Number clustering/partitioning algorithm

Question

I have an ordered 1-D array of numbers. Both the array length and the values of the numbers in the array are arbitrary. I want to partition the array into k partitions, according to the number values, e.g. let's say I want 4 partitions, distributed as 30% / 30% / 20% / 20%, i.e. the top 30% values first, the next 30% afterwards, etc. I get to choose k and the percentages of the distribution. In addition, if the same number appears more than once in the array, it should not be contained in two different partitions.
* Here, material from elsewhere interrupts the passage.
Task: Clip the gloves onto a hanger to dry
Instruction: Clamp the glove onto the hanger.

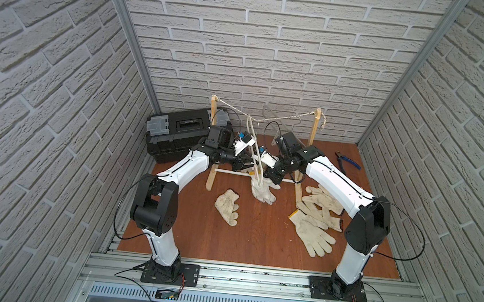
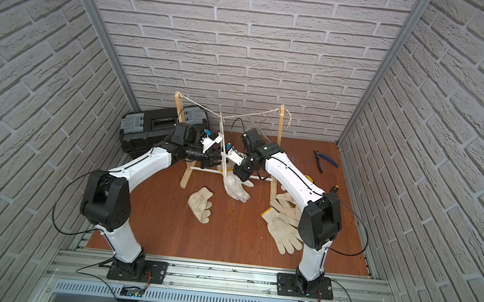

This means that the distribution percentages above are not strict, but rather the "goals" or "starting points" if you wish.

For example, let's say my array is ar = [1, 5, 5, 6, 7, 8, 8, 8, 8, 8].

I choose k = 4 and the numbers should be distributed into partitions A, B, C and D with percentages pA = pB = pC = pD = 25%.

Given the constraints I gave above, the resulting partitions should be:

A = [1] B = [5, 5] C = [6, 7] D = [8, 8, 8, 8, 8]

with resulting (achieved/corrected) percentages pcA = 10%, pcB = 20%, pcC = 20%, pcD = 50%

It seems to me that I need a modified k-means algorithm, because the standard algorithm is not guaranteed to respect my percentages and/or the requirement that the same value cannot be in more than one cluster/partition.

So, is there an algorithm for this kind of clustering?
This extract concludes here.